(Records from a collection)

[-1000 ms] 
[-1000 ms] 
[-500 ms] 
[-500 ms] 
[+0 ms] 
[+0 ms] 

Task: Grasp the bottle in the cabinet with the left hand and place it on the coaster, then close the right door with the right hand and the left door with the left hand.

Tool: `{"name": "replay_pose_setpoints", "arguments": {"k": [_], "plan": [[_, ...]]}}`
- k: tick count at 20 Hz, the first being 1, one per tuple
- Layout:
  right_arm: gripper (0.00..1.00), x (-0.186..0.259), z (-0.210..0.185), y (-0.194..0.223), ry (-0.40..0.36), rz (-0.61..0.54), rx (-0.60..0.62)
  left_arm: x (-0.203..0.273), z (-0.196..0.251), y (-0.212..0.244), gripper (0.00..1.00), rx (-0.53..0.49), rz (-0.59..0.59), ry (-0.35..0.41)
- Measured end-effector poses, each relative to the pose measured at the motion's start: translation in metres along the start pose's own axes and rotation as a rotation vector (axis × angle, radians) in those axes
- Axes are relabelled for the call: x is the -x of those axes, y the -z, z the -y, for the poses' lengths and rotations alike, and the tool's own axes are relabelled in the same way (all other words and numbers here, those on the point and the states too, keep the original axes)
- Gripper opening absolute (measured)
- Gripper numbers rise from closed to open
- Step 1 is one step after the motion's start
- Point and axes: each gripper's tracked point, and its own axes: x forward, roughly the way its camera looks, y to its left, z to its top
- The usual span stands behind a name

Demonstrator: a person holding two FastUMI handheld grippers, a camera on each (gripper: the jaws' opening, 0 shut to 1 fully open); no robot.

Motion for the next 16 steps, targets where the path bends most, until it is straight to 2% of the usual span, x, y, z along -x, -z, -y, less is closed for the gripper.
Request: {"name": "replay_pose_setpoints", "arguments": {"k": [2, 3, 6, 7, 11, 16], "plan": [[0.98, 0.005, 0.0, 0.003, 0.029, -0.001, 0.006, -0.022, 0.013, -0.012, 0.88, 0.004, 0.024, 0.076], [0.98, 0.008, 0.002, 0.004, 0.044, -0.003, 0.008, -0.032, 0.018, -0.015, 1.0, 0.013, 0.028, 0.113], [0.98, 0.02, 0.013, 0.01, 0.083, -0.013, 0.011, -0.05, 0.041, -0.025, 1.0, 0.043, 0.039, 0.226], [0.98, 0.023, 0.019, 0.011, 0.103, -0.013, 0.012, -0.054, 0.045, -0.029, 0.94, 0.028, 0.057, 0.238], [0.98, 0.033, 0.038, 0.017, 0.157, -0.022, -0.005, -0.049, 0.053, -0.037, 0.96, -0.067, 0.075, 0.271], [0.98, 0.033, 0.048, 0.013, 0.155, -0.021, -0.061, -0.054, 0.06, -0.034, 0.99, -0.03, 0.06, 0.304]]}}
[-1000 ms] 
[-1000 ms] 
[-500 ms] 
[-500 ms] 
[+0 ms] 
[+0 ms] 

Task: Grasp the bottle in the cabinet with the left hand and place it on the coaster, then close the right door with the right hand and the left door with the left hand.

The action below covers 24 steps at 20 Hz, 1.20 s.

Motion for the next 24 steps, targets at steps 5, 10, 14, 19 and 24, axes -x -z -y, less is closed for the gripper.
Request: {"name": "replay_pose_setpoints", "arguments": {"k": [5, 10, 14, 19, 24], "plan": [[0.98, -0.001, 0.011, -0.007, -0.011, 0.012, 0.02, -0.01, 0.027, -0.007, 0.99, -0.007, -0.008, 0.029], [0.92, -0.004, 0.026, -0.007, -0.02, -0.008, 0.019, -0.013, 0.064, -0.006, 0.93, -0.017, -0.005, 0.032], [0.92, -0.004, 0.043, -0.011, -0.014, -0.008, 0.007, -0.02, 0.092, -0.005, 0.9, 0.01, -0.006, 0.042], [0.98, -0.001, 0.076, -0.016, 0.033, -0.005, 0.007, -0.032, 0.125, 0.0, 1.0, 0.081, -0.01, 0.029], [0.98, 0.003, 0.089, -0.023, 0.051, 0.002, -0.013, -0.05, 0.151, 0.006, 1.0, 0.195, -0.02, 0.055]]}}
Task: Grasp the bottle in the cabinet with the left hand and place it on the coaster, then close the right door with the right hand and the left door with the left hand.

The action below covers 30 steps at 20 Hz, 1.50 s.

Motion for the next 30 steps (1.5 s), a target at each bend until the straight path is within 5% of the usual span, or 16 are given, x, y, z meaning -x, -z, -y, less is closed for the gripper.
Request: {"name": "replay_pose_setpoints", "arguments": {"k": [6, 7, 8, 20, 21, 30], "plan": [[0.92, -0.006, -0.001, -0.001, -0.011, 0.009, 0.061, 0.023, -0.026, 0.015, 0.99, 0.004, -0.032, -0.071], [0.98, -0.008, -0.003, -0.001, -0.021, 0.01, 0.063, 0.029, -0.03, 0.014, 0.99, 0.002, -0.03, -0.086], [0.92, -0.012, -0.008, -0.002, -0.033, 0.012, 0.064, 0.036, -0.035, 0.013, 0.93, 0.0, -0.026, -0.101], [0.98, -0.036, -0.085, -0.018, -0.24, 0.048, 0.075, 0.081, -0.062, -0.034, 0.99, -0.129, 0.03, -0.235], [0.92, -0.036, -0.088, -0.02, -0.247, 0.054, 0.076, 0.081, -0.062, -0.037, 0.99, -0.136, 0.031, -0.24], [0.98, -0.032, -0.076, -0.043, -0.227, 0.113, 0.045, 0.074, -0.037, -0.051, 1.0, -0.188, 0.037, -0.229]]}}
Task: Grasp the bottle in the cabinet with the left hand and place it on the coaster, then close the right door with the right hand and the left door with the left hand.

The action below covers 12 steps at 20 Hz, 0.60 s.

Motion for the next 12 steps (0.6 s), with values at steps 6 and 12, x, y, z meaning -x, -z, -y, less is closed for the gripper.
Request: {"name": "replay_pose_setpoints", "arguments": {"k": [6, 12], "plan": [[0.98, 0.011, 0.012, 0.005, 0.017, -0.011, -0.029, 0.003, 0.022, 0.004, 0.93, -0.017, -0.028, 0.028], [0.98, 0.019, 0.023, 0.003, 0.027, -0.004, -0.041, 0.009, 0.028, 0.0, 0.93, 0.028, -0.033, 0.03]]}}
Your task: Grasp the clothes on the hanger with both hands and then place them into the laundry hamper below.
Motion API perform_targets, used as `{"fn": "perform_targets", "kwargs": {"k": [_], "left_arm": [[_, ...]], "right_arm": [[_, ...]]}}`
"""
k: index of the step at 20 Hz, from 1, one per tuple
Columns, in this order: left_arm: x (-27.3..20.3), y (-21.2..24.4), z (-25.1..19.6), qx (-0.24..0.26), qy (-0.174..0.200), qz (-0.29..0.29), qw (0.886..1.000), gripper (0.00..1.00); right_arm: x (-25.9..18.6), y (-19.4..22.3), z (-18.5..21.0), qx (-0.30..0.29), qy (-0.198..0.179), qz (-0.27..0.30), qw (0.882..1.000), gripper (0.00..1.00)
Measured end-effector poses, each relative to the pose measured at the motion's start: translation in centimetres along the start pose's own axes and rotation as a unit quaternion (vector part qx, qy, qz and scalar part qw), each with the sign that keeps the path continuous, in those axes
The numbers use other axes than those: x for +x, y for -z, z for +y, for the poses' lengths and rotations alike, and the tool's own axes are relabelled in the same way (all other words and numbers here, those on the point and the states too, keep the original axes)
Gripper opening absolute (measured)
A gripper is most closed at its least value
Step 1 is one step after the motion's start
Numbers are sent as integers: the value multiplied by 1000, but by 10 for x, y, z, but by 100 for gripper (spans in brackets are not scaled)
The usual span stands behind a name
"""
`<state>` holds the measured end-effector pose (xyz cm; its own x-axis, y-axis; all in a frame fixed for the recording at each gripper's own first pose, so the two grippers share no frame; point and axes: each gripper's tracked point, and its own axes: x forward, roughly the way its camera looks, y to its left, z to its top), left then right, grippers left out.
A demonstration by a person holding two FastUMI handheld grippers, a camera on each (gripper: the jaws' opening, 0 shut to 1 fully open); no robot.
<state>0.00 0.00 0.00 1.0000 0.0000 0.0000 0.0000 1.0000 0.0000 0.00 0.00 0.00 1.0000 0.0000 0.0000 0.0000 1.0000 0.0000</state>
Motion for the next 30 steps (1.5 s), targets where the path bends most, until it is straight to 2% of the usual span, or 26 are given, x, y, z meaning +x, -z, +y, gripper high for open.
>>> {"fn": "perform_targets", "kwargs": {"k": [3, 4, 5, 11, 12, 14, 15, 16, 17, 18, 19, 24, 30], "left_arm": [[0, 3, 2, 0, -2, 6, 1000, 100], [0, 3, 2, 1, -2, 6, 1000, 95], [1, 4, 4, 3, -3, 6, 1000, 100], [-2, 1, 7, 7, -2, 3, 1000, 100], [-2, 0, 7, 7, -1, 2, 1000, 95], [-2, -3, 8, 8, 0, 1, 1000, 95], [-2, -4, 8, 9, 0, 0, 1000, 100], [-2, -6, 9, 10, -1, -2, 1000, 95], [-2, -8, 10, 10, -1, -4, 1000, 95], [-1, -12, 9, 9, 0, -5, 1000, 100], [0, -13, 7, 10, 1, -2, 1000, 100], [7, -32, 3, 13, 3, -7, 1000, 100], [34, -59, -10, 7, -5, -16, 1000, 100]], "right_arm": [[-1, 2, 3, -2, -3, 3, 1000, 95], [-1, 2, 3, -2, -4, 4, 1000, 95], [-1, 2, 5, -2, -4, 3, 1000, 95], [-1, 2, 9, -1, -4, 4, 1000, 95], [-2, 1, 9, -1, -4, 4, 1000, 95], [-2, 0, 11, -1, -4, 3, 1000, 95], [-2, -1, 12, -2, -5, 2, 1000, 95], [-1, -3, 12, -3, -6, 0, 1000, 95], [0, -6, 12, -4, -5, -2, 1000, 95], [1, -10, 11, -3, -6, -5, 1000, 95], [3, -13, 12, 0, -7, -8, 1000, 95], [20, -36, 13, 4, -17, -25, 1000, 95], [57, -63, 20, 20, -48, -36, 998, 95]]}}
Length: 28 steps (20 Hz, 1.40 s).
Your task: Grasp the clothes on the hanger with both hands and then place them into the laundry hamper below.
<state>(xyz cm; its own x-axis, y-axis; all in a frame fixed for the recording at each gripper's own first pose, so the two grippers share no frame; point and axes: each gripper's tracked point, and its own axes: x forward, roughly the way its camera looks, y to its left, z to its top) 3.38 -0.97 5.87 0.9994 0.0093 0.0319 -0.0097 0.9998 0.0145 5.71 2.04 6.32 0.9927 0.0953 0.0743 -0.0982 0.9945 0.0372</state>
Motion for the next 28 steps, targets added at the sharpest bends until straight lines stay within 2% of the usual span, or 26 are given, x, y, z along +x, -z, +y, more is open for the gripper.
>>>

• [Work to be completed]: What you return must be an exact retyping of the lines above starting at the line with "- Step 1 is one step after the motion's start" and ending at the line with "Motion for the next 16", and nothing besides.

• [Output for this exercise]:
- Step 1 is one step after the motion's start
- Point and axes: each gripper's tracked point, and its own axes: x forward, roughly the way its camera looks, y to its left, z to its top
- The usual span stands behind a name

Demonstrator: a person holding two FastUMI handheld grippers, a camera on each (gripper: the jaws' opening, 0 shut to 1 fully open); no robot.

Motion for the next 16 steps, targets where the path bends most, until it is straight to 2% of the usual span, x, y, z along -x, -z, -y, less is closed for the gripper.

The exercise requires no more work.